Lo suficientemente grande como para adaptarse a 10 pentágonos, la nueva instalación súper grande no debería ser una sorpresa: es el siguiente paso lógico del programa largo del régimen chino de instalaciones subterráneas. El centro de comando está en las afueras occidentales de la ciudad capital de Beijing.
Alrededor de 2011, las historias comenzaron a aparecer sobre la “Gran Muralla Underground” de China.
Cuando se complete, esta instalación, ahora denominada “Ciudad Militar de Beijing” por los analistas militares occidentales, será el centro de comando subterráneo más grande del mundo, posiblemente en la historia.
Los equivalentes occidentales son limitados en comparación
Zhang ha descrito la ciudad militar de Beijing como de naturaleza defensiva. Ese es un punto de vista, pero la instalación también debe compararse con las del oeste. El desafío es que no hay un centro de comando equivalente en Occidente en los tiempos modernos.
La mayoría de las instalaciones de la Guerra Fría en Occidente cerraron porque había una percepción de que no había una razón convincente para mantenerlas abiertas y porque había enormes costos de mantenimiento para mantenerlos operativos. La realidad es que todas estas instalaciones occidentales, ya sean piezas activas o museales, llenarían solo una pequeña porción del lado operativo de la ciudad militar subterránea de Beijing actualmente en construcción.

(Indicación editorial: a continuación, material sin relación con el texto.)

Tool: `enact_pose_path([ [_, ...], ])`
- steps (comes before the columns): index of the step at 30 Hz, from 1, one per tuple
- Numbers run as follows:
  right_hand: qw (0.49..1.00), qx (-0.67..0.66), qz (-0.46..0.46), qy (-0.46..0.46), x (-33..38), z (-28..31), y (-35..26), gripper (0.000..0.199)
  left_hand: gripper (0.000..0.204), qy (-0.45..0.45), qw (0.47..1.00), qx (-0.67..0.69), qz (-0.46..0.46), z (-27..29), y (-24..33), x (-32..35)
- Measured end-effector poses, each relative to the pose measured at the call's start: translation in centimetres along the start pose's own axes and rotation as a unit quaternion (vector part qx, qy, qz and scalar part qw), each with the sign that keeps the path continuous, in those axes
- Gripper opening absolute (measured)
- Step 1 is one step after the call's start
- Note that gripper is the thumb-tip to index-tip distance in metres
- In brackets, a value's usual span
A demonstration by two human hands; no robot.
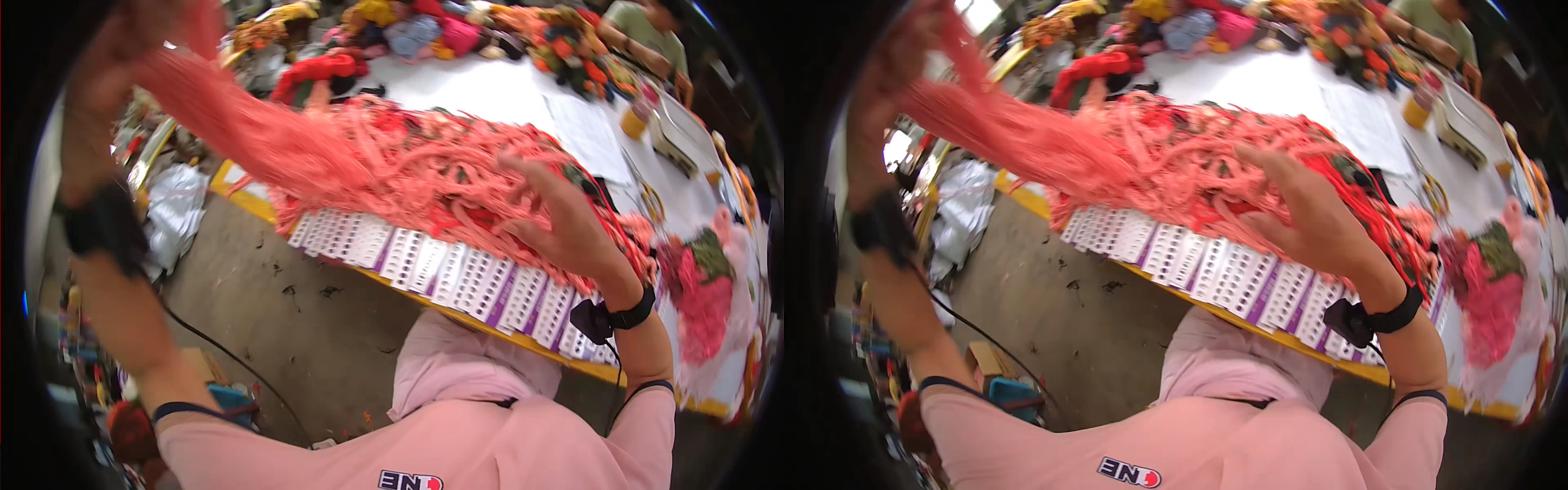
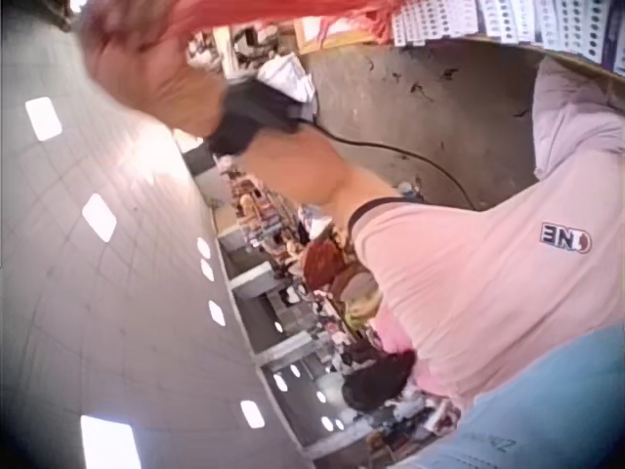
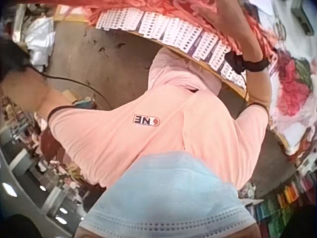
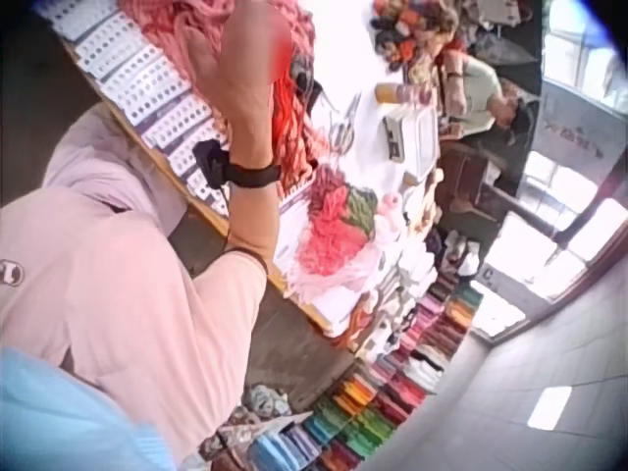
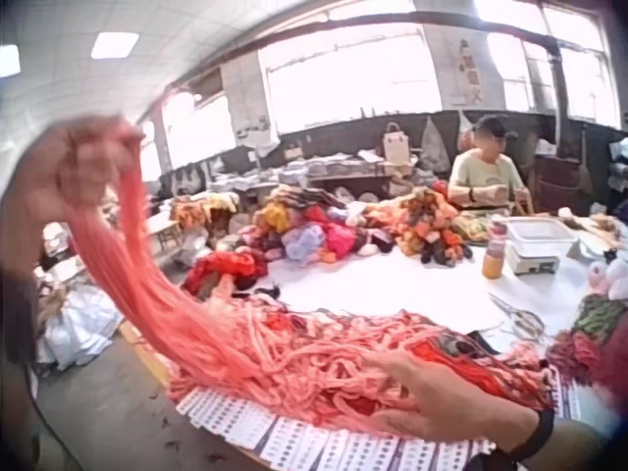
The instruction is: The person pulls strands of pink thread from a bundle and loops them through holes in a paper card. They then pick up a bundle of light pink thread, separate a strand, and loop it through a hole in another card.
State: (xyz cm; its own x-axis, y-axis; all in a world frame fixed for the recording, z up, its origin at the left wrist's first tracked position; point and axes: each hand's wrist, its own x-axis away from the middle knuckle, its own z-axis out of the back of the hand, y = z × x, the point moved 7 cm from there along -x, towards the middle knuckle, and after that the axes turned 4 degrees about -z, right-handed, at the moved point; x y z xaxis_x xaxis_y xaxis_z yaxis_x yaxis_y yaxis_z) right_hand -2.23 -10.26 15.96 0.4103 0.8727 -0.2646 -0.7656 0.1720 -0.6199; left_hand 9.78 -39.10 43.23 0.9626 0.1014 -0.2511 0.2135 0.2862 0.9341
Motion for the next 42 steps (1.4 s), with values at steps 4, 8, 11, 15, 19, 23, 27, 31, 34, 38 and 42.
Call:
enact_pose_path([
  [4, 0.957, -0.07, 0.28, 0.028, -5.1, -2.0, -12.3, 0.1, 0.042, -0.101, 0.972, -0.206, -0.041, -11.9, -9.2, 10.7],
  [8, 0.77, -0.495, 0.248, -0.318, -6.1, -9.5, -17.2, 0.11, 0.029, -0.117, 0.955, 0.11, 0.248, -17.9, -12.0, 17.1],
  [11, 0.782, -0.44, 0.264, -0.353, -3.9, -12.4, -20.4, 0.083, 0.03, -0.096, 0.948, 0.121, 0.277, -17.4, -12.9, 22.0],
  [15, 0.749, -0.327, 0.31, -0.485, -2.2, -15.9, -19.9, 0.073, 0.031, -0.085, 0.935, 0.203, 0.28, -19.1, -10.9, 26.6],
  [19, 0.804, -0.328, 0.311, -0.387, -3.0, -14.2, -22.1, 0.072, 0.033, -0.084, 0.933, 0.22, 0.272, -19.2, -12.4, 26.8],
  [23, 0.755, -0.401, 0.186, -0.485, -2.2, -16.1, -23.0, 0.06, 0.037, -0.097, 0.901, 0.375, 0.193, -21.3, -14.8, 25.5],
  [27, 0.701, -0.33, 0.132, -0.619, -1.6, -19.2, -23.4, 0.048, 0.042, -0.032, 0.828, 0.554, 0.077, -21.8, -14.7, 27.1],
  [31, 0.739, -0.461, 0.211, -0.443, -4.5, -19.3, -23.2, 0.045, 0.061, 0.004, 0.755, 0.651, -0.083, -19.8, -15.9, 26.0],
  [34, 0.815, -0.394, 0.237, -0.353, -6.5, -19.8, -21.1, 0.05, 0.065, 0.091, 0.762, 0.635, -0.095, -16.0, -17.2, 26.5],
  [38, 0.875, -0.419, 0.119, -0.213, -8.2, -19.5, -17.1, 0.06, 0.051, 0.375, 0.808, 0.359, -0.278, -6.5, -19.6, 24.4],
  [42, 0.76, -0.569, -0.045, -0.31, -7.3, -23.8, -17.8, 0.046, 0.045, 0.493, 0.789, 0.299, -0.211, -6.9, -19.6, 22.8],
])
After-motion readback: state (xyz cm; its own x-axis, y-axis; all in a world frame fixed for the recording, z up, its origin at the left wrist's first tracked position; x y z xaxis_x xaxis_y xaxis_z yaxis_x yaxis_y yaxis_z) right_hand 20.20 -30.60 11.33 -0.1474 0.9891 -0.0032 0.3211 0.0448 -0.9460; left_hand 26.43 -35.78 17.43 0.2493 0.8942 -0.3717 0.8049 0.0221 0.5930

La nueva sede subterránea del régimen chino
El mensaje enviado por la construcción de Beijing es que el régimen chino se está preparando para el conflicto.
Beijing está construyendo y expandiendo las instalaciones subterráneas como centros de comando y control de guerra protegidos para garantizar la continuidad del gobierno. Occidente tiene instalaciones similares, pero la mayoría se han convertido en museos que necesitarían modernización y tiempo significativos si fueran volver a servicio.
Todos los puntos de vista son personales y no reflejan los puntos de vista de ninguna organización.
Este artículo apareció por primera vez en Epoch Times y fue reimpreso con permiso, con ajustes editoriales menores por claridad y formato.